Work to be completed —
The required output is every line from the one containing "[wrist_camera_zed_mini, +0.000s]" through the last line of the listing below, copied exactly, pictures excluded.

Data excerpt —
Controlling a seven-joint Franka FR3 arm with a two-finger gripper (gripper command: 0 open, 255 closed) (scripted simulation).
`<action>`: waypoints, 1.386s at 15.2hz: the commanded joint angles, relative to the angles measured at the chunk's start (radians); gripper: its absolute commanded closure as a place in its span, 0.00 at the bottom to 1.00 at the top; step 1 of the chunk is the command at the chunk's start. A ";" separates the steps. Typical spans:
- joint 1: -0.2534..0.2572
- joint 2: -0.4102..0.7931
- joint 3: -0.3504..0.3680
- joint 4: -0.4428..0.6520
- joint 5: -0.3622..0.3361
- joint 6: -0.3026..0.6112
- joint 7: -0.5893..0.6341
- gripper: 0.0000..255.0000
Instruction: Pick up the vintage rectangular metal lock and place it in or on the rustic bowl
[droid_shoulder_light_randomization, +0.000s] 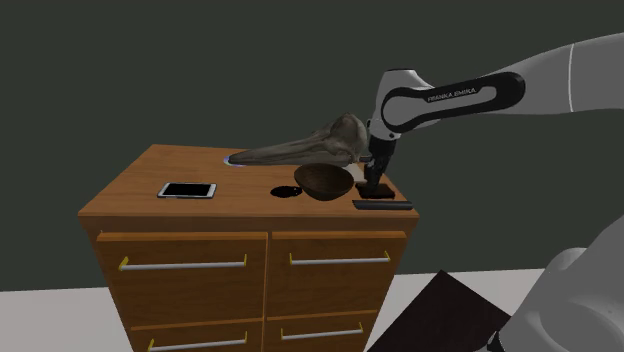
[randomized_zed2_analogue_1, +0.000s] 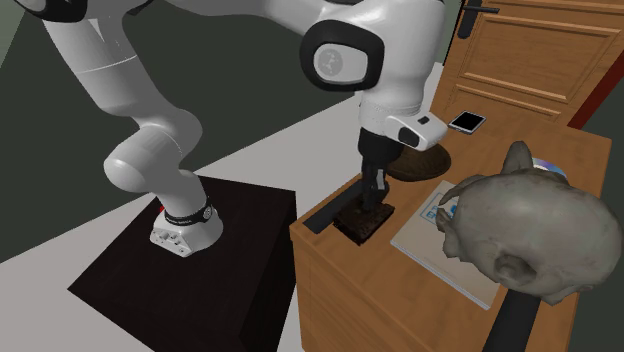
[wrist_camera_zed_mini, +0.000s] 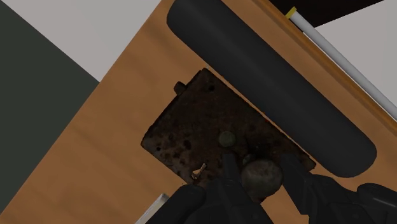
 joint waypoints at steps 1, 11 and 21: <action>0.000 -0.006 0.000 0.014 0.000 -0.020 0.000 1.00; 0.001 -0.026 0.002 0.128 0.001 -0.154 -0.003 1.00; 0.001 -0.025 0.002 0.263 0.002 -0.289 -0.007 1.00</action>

Response to the task —
[wrist_camera_zed_mini, +0.000s] 
 joint waypoints at steps 1, 11 and 21: <action>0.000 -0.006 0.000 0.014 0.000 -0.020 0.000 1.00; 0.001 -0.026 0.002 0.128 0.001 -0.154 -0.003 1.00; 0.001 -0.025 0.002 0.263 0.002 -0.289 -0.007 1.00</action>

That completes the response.